食いしん坊の私は、食べたいものを思い浮かべながら

山道を登っていたので、ちっとも退屈しなかった。


気遣ってくれた伊吹様に、正直に話すとクスクスと笑って、

きのこ職人を紹介してくれると言う。

「雫様、ご存知かと思いますがキノコは食する物と、

毒になるものがございます。必ず職人を伴ってください。

よろしいですか?」

「もちろん!!私、お店で売っているキノコしか食べたことがないんです。

だから、ぜひその方を紹介してください。お願いします」

ペコリと頭を下げると、伊吹様は慌て出した。

「いいえ、そのような……!!どうぞお気遣いは無用になさって下さい」


伊吹様は、私の事をどうにも宝物で触れてはいけないものかのように

振る舞っている。大切に思ってくださるのは嬉しいんだけど……

そう思って、困惑していると橙矢様が笑い出した。


「伊吹、雫は存外に乱暴な物言いの方が安心するのだ。

お前の口調を改めよとは言わぬが、もそっと雫の心に安堵を与えてやれ」


そう言われた伊吹様は、文字通り、鳩が豆鉄砲をくらったかのような表情になった。

「雫様の、安堵……?」

「そうだ。お前が雫を大切に思う気持ちは充分に分かる。

ただ敬いすぎて、人として努力する雫に気を使わせては

本末転倒と言うものだ。
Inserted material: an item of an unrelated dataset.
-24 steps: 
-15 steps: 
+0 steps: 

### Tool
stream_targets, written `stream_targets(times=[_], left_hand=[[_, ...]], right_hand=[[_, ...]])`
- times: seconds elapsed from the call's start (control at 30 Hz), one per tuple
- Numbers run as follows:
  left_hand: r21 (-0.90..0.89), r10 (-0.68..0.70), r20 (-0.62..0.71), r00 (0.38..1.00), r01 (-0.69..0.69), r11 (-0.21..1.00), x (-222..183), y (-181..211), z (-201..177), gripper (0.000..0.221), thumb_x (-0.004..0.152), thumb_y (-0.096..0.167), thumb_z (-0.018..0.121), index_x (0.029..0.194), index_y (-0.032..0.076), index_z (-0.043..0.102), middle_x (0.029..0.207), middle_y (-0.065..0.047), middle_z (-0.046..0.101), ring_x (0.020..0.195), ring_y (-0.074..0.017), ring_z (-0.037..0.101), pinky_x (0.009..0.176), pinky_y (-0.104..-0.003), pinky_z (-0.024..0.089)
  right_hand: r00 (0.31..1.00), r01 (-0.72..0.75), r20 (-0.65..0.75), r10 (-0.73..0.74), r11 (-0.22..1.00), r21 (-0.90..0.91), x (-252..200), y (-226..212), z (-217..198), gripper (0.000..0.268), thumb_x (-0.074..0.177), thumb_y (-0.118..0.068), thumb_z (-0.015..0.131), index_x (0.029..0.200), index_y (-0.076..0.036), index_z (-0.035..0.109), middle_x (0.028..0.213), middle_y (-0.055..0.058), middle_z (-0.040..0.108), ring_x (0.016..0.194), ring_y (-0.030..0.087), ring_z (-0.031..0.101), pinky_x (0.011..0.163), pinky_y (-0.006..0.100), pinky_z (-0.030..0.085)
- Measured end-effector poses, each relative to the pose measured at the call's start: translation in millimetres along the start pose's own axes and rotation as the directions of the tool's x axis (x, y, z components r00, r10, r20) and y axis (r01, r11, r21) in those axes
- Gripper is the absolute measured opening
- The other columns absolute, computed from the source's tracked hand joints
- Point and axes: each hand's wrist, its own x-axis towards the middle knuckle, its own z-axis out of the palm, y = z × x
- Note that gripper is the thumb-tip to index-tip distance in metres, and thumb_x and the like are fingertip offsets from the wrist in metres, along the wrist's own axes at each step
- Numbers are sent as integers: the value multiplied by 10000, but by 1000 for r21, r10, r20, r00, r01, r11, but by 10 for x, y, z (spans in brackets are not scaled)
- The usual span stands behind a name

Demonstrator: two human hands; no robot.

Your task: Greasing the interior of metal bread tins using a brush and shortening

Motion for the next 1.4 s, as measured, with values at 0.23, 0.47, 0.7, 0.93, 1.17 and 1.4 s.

急には無理であろう。徐々に慣れよ。

お前にも良い機会だ。人の表情の奥を読むと言うことに慣れよ」


そう淡々と話す橙矢様に、伊吹様はパァッと頬を紅潮させて

目を輝かせた。

「はい、橙矢様。雫様の心に安寧を……。はぁ〜〜、それを私ができれば

この上なく幸せに思います。ご教示ありがとうございます」


キラキラしている伊吹様……。意図は半分しか伝わっていないのでは……?

橙矢様を見ると、苦笑いしていた。

「雫、今日はここまでが精一杯だ。何度かすれば、少しは良くなるであろう」


はい!! ありがとうございます。……それにしても伊吹様が、他の方から

教示を受けるところを初めて見た……。

そのくらい私にとっては、見たことのない様子だったのよ。


先頭をいく千隼様が、弾んだ声を上げていた。


「雫様、つきましたよ!! こちらが作業場です」


そこには、思っていたよりも大きな小屋があったのだった。